Viscosity independent diffusion mediated by death and reproduction in biofilms


Abstract in English

Bacterial biofilms, surface-attached communities of cells, are in some respects similar to colloidal solids; both are densely packed with non-zero yield stresses. However, unlike non-living materials, bacteria reproduce and die, breaking mechanical equilibrium and inducing collective dynamic responses. We report experiments and theory investigating the motion of immotile Vibrio cholerae, which can kill each other and reproduce in biofilms. We vary viscosity by using bacterial variants that secrete different amounts of extracellular matrix polymers, but are otherwise identical. Unlike thermally-driven diffusion, in which diffusivity decreases with increased viscosity, we find that cellular motion mediated by death and reproduction is independent of viscosity over timescales relevant to bacterial reproduction.
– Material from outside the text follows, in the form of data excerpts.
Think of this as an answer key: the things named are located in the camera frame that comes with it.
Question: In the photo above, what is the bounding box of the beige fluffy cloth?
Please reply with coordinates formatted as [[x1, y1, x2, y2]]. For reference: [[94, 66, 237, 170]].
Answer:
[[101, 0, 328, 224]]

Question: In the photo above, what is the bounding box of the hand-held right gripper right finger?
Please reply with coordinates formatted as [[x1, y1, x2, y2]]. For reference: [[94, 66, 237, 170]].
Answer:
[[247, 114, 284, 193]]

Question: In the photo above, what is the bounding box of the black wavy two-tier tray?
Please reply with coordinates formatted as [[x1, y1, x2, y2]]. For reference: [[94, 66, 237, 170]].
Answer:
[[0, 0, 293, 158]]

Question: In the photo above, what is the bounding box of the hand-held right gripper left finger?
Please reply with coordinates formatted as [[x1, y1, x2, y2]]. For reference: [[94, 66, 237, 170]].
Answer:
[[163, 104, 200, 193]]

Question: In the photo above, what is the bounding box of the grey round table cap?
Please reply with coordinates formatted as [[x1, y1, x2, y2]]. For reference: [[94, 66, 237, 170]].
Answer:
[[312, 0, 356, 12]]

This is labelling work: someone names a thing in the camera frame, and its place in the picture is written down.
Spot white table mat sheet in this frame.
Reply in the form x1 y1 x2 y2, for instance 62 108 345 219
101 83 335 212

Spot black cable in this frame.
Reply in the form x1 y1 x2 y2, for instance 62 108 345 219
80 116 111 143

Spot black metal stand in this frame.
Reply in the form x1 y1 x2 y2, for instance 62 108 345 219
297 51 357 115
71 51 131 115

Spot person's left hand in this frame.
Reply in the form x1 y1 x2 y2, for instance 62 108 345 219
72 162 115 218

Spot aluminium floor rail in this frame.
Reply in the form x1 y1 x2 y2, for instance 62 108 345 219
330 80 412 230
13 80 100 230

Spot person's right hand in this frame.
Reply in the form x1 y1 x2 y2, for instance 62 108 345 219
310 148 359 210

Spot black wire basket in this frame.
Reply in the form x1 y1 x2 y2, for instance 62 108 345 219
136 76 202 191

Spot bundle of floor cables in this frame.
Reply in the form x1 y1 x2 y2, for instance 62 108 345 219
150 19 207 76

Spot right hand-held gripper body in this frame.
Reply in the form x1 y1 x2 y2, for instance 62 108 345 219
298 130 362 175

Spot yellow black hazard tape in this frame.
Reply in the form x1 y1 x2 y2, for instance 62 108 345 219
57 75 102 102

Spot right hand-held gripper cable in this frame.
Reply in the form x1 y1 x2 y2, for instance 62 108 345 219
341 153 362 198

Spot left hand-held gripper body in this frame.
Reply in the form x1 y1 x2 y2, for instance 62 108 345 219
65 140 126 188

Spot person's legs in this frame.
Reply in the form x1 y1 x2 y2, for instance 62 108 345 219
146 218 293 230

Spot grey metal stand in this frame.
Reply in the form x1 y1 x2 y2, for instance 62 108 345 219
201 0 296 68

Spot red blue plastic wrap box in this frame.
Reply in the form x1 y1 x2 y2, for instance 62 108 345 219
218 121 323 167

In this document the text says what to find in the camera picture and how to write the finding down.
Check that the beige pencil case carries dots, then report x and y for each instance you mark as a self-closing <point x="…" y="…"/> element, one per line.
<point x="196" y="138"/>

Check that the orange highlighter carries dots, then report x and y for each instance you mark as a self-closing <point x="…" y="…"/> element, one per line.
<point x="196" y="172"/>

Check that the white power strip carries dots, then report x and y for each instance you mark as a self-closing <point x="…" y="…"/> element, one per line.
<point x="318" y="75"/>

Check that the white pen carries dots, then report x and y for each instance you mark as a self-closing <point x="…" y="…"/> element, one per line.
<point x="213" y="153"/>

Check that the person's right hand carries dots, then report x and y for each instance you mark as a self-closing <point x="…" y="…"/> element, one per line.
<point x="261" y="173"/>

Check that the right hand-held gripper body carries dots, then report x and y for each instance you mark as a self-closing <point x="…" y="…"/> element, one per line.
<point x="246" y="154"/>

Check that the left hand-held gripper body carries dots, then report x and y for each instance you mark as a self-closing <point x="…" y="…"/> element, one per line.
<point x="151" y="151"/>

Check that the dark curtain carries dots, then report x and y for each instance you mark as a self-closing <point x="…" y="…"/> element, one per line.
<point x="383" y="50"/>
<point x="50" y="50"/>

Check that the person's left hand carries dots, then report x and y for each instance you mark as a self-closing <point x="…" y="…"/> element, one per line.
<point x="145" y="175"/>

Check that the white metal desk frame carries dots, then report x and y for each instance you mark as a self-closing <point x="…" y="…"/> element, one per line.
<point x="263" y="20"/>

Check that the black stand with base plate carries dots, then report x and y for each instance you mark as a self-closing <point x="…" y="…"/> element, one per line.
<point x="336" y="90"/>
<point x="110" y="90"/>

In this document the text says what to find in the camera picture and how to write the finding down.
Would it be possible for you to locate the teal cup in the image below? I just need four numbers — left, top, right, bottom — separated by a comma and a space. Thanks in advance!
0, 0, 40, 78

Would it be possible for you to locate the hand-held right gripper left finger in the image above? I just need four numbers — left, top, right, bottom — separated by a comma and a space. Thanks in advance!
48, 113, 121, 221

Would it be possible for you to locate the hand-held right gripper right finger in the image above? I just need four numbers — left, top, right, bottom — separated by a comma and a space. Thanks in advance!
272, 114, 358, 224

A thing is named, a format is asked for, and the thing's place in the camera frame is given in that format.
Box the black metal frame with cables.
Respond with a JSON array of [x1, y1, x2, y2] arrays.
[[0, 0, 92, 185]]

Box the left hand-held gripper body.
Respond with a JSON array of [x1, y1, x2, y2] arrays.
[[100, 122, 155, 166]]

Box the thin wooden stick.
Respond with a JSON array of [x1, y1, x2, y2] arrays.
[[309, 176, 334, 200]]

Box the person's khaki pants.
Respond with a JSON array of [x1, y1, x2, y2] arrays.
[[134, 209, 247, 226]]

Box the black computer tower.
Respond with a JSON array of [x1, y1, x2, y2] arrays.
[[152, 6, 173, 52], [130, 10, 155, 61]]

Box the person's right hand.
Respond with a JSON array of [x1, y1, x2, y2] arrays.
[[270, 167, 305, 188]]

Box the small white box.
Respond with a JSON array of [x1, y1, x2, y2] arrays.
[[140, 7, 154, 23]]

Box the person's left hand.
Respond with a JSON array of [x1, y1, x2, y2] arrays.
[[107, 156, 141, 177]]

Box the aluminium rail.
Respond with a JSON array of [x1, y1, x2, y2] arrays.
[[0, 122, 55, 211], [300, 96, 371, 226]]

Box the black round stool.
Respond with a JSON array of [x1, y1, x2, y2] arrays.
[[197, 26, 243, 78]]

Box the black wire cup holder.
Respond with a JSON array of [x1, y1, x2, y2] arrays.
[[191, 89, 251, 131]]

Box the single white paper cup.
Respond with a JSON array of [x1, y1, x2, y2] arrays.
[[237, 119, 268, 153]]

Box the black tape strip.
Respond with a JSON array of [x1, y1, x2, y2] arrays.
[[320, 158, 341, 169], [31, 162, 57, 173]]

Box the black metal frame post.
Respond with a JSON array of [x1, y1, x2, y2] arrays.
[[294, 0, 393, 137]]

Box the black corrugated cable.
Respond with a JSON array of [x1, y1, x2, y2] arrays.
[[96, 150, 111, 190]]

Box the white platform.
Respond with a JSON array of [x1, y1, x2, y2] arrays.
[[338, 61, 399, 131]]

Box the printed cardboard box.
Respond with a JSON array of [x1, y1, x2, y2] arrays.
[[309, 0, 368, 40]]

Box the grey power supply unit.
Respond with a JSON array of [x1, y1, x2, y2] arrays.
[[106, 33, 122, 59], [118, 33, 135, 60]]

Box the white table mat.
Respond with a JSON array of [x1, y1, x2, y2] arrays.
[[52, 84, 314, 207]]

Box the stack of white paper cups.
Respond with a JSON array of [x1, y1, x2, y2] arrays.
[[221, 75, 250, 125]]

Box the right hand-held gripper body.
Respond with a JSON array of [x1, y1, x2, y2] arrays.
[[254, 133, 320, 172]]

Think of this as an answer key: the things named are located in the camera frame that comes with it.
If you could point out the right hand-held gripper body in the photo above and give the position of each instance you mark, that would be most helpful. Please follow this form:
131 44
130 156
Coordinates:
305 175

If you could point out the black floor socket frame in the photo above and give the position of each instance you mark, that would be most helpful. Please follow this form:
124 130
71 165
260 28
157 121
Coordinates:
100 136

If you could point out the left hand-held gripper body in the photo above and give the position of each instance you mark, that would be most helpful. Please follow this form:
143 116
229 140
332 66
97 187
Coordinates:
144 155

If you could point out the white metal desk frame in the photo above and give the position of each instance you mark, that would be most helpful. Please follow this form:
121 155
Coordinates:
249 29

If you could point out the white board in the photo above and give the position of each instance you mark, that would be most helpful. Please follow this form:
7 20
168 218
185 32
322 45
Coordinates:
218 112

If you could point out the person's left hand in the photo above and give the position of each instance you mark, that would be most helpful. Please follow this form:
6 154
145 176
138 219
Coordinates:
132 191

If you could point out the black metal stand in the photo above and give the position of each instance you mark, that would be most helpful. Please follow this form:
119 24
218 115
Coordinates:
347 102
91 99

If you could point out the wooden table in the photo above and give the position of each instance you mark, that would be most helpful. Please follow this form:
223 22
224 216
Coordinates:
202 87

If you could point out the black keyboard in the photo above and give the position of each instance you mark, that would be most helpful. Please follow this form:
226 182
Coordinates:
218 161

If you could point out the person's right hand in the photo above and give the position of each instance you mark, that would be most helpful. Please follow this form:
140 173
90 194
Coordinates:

To understand this surprising result, we use two separate modeling approaches. First we perform explicitly mechanical simulations of one-dimensional chains of Voigt-Kelvin elements that can die and reproduce. Next, we perform an independent statistical approach, modeling Brownian motion with the classic Langevin equation under an effective temperature that depends on cellular division rate. The diffusion of cells in both approaches agrees quite well, supporting a kinetic interpretation for the effective temperature used here and developed in previous work. As the viscoelastic behavior of biofilms is believed to play a large role in their anomalous biological properties, such as antibiotic resistance, the independence of cellular diffusive motion --- important for biofilm growth and remodeling --- on viscoelastic properties likely holds ecological, medical, and industrial relevance.